Volume 524: debated on Monday 7 March 2011

We are considering the responses we received following closure of the recent consultation on reform of the student immigration system, which closed on 31 January. We are concluding our analysis of responses and will announce future plans for the student system in due course.

I thank the Minister for his reply. May I press him to reassure legitimate English language schools, such as the Winchester School of English in my constituency, which he has visited, and higher education institutions, including the university of Winchester, that new B2 English entry level requirements will not wipe out a critical source of their respective revenues?

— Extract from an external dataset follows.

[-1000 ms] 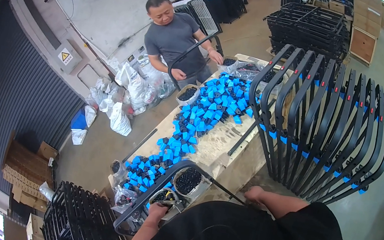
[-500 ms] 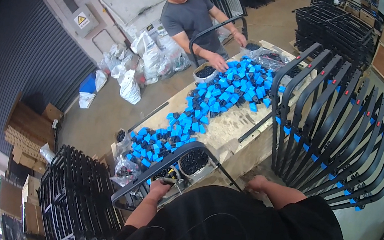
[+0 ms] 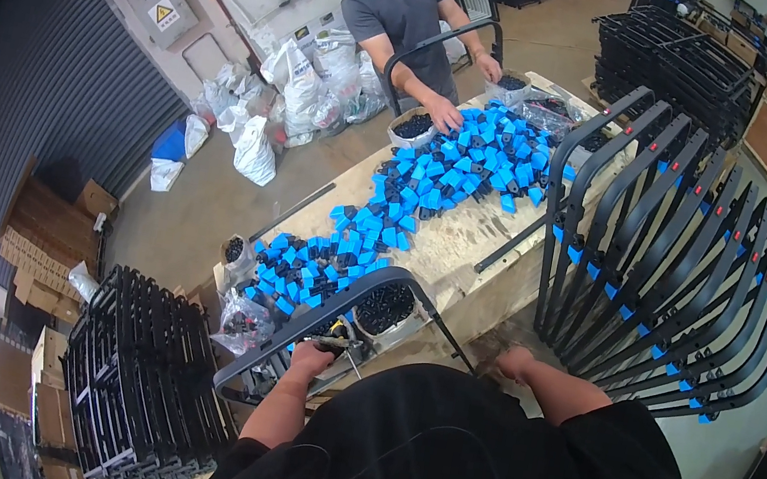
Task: Assembling metal furniture frames by attaching plastic caps and tightening components with hand tools.
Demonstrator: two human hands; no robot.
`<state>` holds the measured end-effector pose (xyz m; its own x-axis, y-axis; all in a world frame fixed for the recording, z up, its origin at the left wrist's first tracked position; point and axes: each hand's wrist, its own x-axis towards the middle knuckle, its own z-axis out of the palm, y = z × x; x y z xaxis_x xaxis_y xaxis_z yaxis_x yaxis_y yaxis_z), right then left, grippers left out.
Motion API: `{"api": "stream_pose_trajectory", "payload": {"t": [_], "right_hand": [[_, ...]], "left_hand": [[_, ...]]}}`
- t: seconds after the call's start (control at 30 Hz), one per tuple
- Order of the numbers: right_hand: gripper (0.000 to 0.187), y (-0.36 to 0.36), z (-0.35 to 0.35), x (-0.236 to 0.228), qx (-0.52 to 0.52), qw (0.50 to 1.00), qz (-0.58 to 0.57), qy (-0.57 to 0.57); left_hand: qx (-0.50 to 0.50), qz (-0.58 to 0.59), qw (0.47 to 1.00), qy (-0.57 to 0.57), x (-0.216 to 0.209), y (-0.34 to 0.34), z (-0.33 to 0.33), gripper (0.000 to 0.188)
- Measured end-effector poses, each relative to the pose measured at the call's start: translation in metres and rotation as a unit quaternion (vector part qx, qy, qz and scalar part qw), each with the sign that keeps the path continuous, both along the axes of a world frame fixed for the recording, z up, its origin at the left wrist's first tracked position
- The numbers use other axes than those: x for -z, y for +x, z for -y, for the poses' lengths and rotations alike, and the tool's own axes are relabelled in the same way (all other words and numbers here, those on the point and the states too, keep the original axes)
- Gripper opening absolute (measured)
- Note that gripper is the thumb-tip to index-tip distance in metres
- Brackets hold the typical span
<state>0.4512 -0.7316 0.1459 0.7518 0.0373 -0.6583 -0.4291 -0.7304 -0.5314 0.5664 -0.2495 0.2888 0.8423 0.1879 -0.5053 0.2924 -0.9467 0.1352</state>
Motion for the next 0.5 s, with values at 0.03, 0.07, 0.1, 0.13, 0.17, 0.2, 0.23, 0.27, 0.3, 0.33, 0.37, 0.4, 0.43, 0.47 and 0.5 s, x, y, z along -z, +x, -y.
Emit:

My hon. Friend is right: I have visited that language school in his constituency and admired its work. One proposal in the consultation was to raise the English language requirement from B1 to B2, because we believe it is right that students should have a good command of English to complete their course. In responses to the consultation, universities and others have expressed concern about that proposal, and we are considering those representations as well as the many others that we have received.

Does the Minister recognise that, if the changes to student visa entry requirements are wrong, it will have a devastating impact on our universities and other educational institutions?

I recognise, as I am sure the hon. Gentleman does, that we need to strike the right balance so that the brightest and best students can come to this country and benefit it both in the short and the long term. At the same time, however, we recognise that we need to crack down on the many abuses of the student visa system under the previous Government, which have led to the widespread lack of confidence in our immigration system. Of course we need to strike a balance between those two demands, and we are confident that we will do so.

May I suggest to the Minister that all he has to do to deal with the unintended consequences of the proposals is to look at the findings and recommendations of the Home Affairs Committee in the previous Parliament? All problems would be dealt with.

It is a universal truth that reading Home Affairs Committee reports always leads to greater enlightenment. I have read the relevant report, and I always absorb the Committee’s reports, but I will redouble my efforts to ensure that I am familiar with every last detail of every report.

We all agree with the Home Secretary that bogus colleges should be closed, and most seem to be in the private sector. She and the Immigration Minister will know that further education colleges’ fee income from foreign students is £42 million, with a contribution to the economy of £80 million. We have 184 colleges that are registered as highly trusted sponsors, with more than 20,000 international students. When can they expect to know what will happen about non-degree courses? It does and will affect the budgets not only of colleges, but of universities.

The hon. Gentleman is right that the main abuse that we have found has been in private sector colleges at below-degree level, which is why one principal proposal on which we have consulted is that nobody will be able to offer a course at below-degree level unless they become a highly trusted sponsor. The hon. Gentleman will be aware that, on the whole, public sector bodies that apply for highly trusted sponsorship obtain it successfully, but many private sector bodies do not have such status, and that is one key distinction that we need to maintain—that only people whom we can trust to do the job properly should be enabled to bring foreign students to this country.